By Yvette Essen
Cumberland Insurance & Reinsurance Company is seeking to seize assets of Trenwick International over an outstanding claim.
The Lebanon-based company is applying to the UK courts to enforce a judgment stating Trenwick should pay the $700,000 (£466,000) claim, interest and damages. The total is estimated at $1.5m.
In October 1997, Trenwick agreed to cover credit default on consumer and commercial loans in Lebanon. The contract was renewed for a year and in July 1999 the Bermudan-based insurer was accused of failing to pay out on losses from that time onwards.
In April, a Lebanese arbitration panel decided Trenwick should pay $400,187.50, interest of $306,000 and arbitration costs of $17,880. Two weeks ago, the Lebanese Court of Appeal threw out Trenwick's appeal.
It also ordered the insurer to pay damages of $1,300 and fined it $1,300. Trenwick may go to the Cassation Court, a higher Lebanese court, in a final appeal, but must in the meantime pay the award under Lebanese law.
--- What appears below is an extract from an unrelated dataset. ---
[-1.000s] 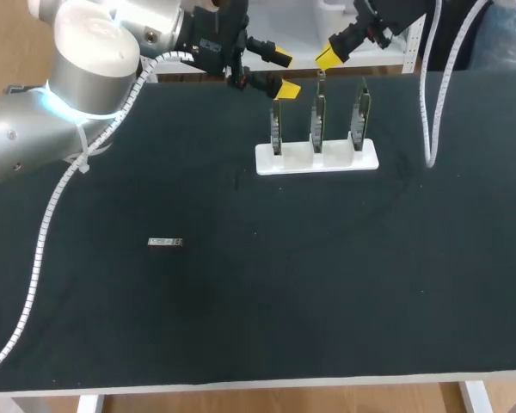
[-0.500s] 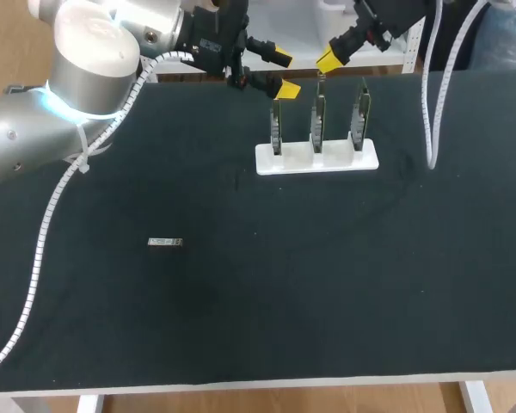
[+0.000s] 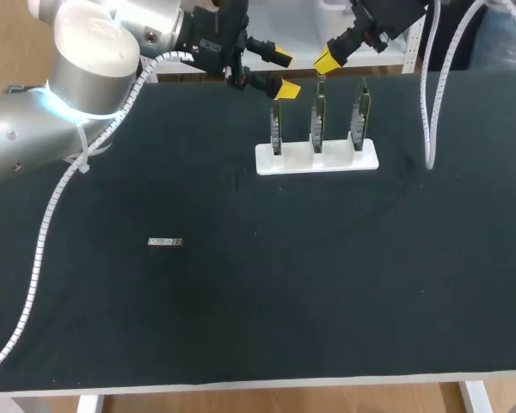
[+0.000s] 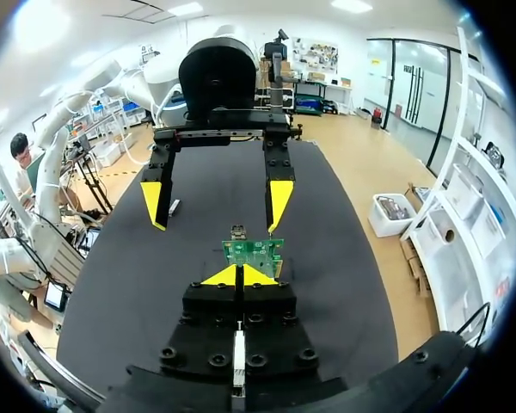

Last week Cumberland's solicitor Chaouki Boustany sent a summons to Trenwick. But Trenwick has failed to pay outstanding money within the seven-day deadline.
Boustany said: "I am now asking the English courts to enforce the Lebanese judgment, which applies under the European Convention. This is not normally done as insurers and reinsurers usually abide by judgments but we will seize property, accounts or belongings."